• _What to work on_
Copy out each line from the material where the word "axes" is found.

• _Data_
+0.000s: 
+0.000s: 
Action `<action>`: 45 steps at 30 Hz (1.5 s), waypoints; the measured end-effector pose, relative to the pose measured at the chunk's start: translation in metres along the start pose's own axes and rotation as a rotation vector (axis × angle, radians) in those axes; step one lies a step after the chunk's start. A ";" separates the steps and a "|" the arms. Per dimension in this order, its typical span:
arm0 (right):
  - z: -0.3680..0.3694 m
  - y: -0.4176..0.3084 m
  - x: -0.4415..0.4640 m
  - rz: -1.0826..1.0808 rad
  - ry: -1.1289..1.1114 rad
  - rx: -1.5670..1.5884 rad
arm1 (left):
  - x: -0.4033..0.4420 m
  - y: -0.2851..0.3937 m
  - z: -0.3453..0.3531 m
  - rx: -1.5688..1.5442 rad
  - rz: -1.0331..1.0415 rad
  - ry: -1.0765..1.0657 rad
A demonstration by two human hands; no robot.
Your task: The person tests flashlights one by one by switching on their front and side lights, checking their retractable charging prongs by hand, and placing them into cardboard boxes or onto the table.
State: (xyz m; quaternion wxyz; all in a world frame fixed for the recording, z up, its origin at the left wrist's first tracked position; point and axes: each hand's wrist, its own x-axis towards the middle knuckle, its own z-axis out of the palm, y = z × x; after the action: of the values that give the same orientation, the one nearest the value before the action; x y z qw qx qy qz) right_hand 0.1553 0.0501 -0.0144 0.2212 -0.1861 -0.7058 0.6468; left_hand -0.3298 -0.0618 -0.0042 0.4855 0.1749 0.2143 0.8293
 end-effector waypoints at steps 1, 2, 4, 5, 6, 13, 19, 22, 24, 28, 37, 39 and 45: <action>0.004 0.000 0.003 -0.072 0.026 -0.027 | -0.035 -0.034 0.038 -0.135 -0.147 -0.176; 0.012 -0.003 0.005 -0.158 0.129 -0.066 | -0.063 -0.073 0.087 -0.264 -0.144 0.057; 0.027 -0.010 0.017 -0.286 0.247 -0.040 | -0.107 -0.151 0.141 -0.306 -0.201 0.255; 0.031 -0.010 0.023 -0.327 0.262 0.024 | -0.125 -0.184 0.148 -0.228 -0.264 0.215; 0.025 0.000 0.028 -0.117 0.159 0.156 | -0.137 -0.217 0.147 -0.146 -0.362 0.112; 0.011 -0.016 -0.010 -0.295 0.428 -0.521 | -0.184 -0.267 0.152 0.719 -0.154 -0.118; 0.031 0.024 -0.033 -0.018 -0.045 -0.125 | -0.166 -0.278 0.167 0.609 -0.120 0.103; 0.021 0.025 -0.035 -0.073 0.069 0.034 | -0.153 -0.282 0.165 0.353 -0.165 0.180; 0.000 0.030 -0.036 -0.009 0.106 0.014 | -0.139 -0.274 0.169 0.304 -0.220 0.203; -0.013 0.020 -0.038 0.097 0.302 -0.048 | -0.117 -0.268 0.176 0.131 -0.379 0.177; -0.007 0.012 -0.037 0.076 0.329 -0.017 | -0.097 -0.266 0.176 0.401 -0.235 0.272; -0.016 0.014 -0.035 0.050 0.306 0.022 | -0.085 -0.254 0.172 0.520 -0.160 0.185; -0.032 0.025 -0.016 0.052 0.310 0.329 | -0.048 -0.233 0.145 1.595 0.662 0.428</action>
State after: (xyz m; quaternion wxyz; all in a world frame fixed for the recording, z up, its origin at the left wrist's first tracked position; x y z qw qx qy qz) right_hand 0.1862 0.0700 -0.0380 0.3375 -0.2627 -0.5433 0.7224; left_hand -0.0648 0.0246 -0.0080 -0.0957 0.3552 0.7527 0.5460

• _Solution to this problem_
Action `<action>`: 45 steps at 30 Hz (1.5 s), waypoints; the measured end-effector pose, relative to the pose measured at the chunk's start: translation in metres along the start pose's own axes and rotation as a rotation vector (axis × angle, radians) in those axes; step one lies a step after the chunk's start. A ";" separates the steps and a "|" the arms. Per dimension in this order, its typical span:
State: (xyz m; quaternion wxyz; all in a world frame fixed for the recording, z up, its origin at the left wrist's first tracked position; point and axes: each hand's wrist, its own x-axis towards the middle knuckle, its own z-axis out of the palm, y = z × x; after the action: of the values that give the same orientation, the one nearest the value before the action; x y z qw qx qy qz) right_hand 0.1553 0.0501 -0.0144 0.2212 -0.1861 -0.7058 0.6468; left_hand -0.3298 -0.0618 -0.0042 0.4855 0.1749 0.2143 0.8293

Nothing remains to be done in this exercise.